Start of Records supplied

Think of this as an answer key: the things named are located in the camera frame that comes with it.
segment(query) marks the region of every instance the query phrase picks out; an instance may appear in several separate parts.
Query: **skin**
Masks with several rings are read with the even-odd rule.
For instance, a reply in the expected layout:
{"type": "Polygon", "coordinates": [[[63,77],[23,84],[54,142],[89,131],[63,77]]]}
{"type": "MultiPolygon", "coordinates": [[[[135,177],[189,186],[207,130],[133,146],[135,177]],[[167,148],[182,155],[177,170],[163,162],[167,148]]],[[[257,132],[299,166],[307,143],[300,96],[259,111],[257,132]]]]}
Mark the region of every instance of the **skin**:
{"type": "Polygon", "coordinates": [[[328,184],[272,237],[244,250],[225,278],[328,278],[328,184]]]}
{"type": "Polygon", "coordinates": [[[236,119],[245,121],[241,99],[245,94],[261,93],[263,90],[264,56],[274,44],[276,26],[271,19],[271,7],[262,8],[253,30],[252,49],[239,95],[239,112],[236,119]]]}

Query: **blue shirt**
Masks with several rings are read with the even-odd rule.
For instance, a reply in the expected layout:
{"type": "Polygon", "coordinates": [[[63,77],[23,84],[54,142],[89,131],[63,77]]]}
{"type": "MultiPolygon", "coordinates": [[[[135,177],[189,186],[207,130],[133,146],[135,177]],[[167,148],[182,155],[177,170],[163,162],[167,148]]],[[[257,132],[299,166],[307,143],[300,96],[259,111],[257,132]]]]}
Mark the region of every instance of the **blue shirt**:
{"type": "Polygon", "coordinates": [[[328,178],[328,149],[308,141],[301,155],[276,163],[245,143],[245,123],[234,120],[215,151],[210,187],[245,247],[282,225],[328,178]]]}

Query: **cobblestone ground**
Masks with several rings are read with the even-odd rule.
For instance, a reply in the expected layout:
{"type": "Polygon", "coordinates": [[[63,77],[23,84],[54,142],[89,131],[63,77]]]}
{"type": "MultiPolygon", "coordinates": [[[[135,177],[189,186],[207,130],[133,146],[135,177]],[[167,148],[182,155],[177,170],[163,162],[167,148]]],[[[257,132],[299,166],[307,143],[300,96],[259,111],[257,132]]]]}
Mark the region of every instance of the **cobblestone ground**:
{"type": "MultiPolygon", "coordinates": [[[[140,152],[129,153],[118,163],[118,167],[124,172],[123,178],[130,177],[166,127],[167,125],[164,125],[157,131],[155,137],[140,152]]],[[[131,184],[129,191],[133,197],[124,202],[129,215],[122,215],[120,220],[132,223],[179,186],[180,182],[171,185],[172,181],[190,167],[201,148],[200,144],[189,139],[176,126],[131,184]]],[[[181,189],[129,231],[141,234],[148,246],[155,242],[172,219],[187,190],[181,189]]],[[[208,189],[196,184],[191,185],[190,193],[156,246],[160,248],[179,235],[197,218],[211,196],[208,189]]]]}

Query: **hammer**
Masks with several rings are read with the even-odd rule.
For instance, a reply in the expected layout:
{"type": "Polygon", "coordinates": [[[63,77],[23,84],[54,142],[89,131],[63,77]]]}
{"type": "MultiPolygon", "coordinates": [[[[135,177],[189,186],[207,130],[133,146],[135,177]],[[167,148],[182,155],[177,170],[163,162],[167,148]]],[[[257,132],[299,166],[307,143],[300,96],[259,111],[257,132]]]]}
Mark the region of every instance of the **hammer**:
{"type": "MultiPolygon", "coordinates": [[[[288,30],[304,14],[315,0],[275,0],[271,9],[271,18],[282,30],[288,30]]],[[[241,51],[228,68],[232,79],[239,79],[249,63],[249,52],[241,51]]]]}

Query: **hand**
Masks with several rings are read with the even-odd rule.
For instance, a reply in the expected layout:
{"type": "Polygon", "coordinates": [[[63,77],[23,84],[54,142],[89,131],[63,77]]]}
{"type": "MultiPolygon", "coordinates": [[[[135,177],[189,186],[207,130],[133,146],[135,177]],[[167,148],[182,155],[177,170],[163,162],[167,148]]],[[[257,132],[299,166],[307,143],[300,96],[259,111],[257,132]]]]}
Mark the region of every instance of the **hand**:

End of Records supplied

Print out the whole of the material exactly, line for line.

**Solved problem**
Think of this as an answer key: the things named are located in the camera frame that comes with it.
segment(query) marks the region of every instance the query phrase picks out; an instance may appear in several separate parts.
Query: **skin**
Masks with several rings are read with the even-odd rule.
For instance, a reply in the expected layout:
{"type": "Polygon", "coordinates": [[[63,77],[23,84],[54,142],[89,131],[63,77]]]}
{"type": "MultiPolygon", "coordinates": [[[[135,177],[189,186],[207,130],[133,146],[135,177]],[[167,148],[182,155],[177,170],[163,162],[167,148]]],[[[257,132],[299,166],[307,143],[300,96],[259,111],[257,132]]]]}
Mark the region of every instance of the **skin**:
{"type": "Polygon", "coordinates": [[[328,184],[272,237],[244,250],[225,278],[328,278],[328,184]]]}
{"type": "Polygon", "coordinates": [[[236,119],[245,121],[241,99],[245,94],[261,93],[263,90],[264,56],[274,44],[276,26],[271,19],[271,7],[262,8],[253,30],[252,49],[239,95],[239,112],[236,119]]]}

Query: **blue shirt**
Masks with several rings are read with the even-odd rule.
For instance, a reply in the expected layout:
{"type": "Polygon", "coordinates": [[[63,77],[23,84],[54,142],[89,131],[63,77]]]}
{"type": "MultiPolygon", "coordinates": [[[[135,177],[189,186],[207,130],[133,146],[135,177]],[[167,148],[182,155],[177,170],[163,162],[167,148]]],[[[257,132],[299,166],[307,143],[300,96],[259,111],[257,132]]]]}
Mark the region of every instance of the **blue shirt**:
{"type": "Polygon", "coordinates": [[[328,178],[328,149],[308,141],[301,155],[276,163],[245,143],[245,123],[234,120],[215,151],[210,187],[245,247],[282,225],[328,178]]]}

Query: **cobblestone ground**
Masks with several rings are read with the even-odd rule.
For instance, a reply in the expected layout:
{"type": "Polygon", "coordinates": [[[63,77],[23,84],[54,142],[89,131],[63,77]]]}
{"type": "MultiPolygon", "coordinates": [[[[135,177],[189,186],[207,130],[133,146],[135,177]],[[167,148],[182,155],[177,170],[163,162],[167,148]]],[[[257,132],[299,166],[307,143],[300,96],[259,111],[257,132]]]]}
Mark the region of every instance of the **cobblestone ground**:
{"type": "MultiPolygon", "coordinates": [[[[140,152],[129,153],[118,163],[118,167],[124,172],[123,178],[130,177],[166,127],[167,125],[164,125],[157,131],[155,137],[140,152]]],[[[131,184],[129,191],[133,197],[124,202],[129,215],[122,215],[120,220],[132,223],[179,186],[180,182],[171,185],[172,181],[190,167],[201,148],[200,144],[189,139],[176,126],[131,184]]],[[[181,189],[129,231],[141,234],[148,246],[155,242],[172,219],[187,190],[181,189]]],[[[208,189],[196,184],[191,185],[190,193],[156,246],[160,248],[179,235],[197,218],[211,196],[208,189]]]]}

Query: **hammer**
Masks with several rings are read with the even-odd rule.
For instance, a reply in the expected layout:
{"type": "Polygon", "coordinates": [[[63,77],[23,84],[54,142],[89,131],[63,77]]]}
{"type": "MultiPolygon", "coordinates": [[[[135,177],[189,186],[207,130],[133,146],[135,177]],[[167,148],[182,155],[177,170],[163,162],[167,148]]],[[[257,132],[299,166],[307,143],[300,96],[259,111],[257,132]]]]}
Mark the region of every instance of the **hammer**:
{"type": "MultiPolygon", "coordinates": [[[[288,30],[304,14],[315,0],[275,0],[271,9],[271,18],[282,30],[288,30]]],[[[241,51],[228,68],[232,79],[239,79],[249,63],[249,52],[241,51]]]]}

Query: **hand**
Masks with several rings are read with the even-odd rule.
For instance, a reply in the expected layout:
{"type": "Polygon", "coordinates": [[[63,77],[23,84],[54,142],[89,131],[63,77]]]}
{"type": "MultiPolygon", "coordinates": [[[[135,177],[189,186],[207,130],[133,146],[135,177]],[[167,148],[182,155],[177,170],[163,162],[167,148]]],[[[257,132],[299,166],[307,143],[300,96],[259,111],[257,132]]]]}
Mark the region of every instance of the **hand**:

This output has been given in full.